__ACTIVITY__. Instruction for the data below: set down exactly the lines from the line with "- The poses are" to the line with "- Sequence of", inclusive, and no others.

__DATA SEGMENT__.
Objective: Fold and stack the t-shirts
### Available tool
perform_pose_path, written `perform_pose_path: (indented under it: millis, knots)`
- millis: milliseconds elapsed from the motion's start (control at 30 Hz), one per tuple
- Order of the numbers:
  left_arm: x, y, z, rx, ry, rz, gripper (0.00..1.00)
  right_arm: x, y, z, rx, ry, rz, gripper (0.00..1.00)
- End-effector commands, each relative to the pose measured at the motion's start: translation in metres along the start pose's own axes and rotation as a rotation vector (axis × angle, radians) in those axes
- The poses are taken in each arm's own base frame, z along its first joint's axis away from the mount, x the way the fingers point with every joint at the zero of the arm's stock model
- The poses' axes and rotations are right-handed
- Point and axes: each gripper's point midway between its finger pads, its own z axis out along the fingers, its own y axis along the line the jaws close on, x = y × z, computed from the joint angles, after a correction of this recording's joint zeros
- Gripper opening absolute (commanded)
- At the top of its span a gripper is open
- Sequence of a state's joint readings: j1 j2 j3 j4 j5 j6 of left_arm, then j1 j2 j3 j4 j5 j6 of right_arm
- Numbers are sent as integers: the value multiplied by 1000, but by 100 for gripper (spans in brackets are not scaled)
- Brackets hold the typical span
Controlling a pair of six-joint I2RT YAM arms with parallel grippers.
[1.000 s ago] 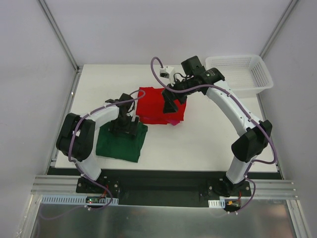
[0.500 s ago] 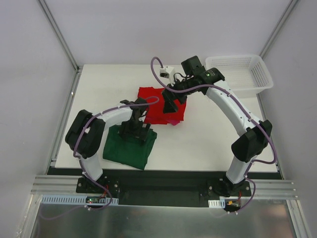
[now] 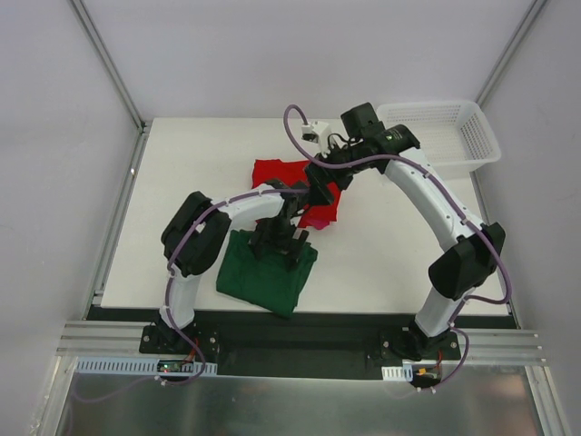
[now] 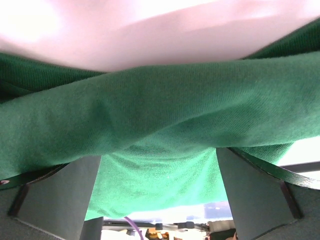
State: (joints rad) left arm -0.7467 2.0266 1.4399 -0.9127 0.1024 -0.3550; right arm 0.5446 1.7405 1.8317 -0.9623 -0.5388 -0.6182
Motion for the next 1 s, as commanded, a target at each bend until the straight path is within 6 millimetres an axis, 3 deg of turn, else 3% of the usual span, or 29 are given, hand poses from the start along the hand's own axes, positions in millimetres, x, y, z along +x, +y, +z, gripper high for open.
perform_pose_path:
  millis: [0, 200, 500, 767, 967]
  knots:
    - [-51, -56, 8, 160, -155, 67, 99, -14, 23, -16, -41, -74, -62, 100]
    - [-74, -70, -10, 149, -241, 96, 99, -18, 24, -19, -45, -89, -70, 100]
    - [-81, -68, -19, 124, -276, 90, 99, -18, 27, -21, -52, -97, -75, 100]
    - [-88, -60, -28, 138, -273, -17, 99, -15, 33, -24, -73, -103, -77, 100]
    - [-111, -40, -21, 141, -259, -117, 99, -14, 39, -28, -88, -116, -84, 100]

__RESPONSE BOX__.
- The poses are taken in each arm's own base frame, z along its first joint's axis away from the mount, x the way the fingers point with every joint at the zero of the arm's stock model
- The poses' axes and rotations are right-handed
- Point and axes: each gripper's point midway between its finger pads, its own z axis out along the fingers, its own y axis along the line the jaws close on, x = y × z, computed from the joint angles, after a correction of this recording's joint zeros
- Gripper opening absolute (commanded)
- At the top of its span a gripper is open
- Sequence of a state's joint readings: j1 j2 j3 j4 j5 j6 of left_arm, then j1 j2 j3 j4 j5 j6 of right_arm

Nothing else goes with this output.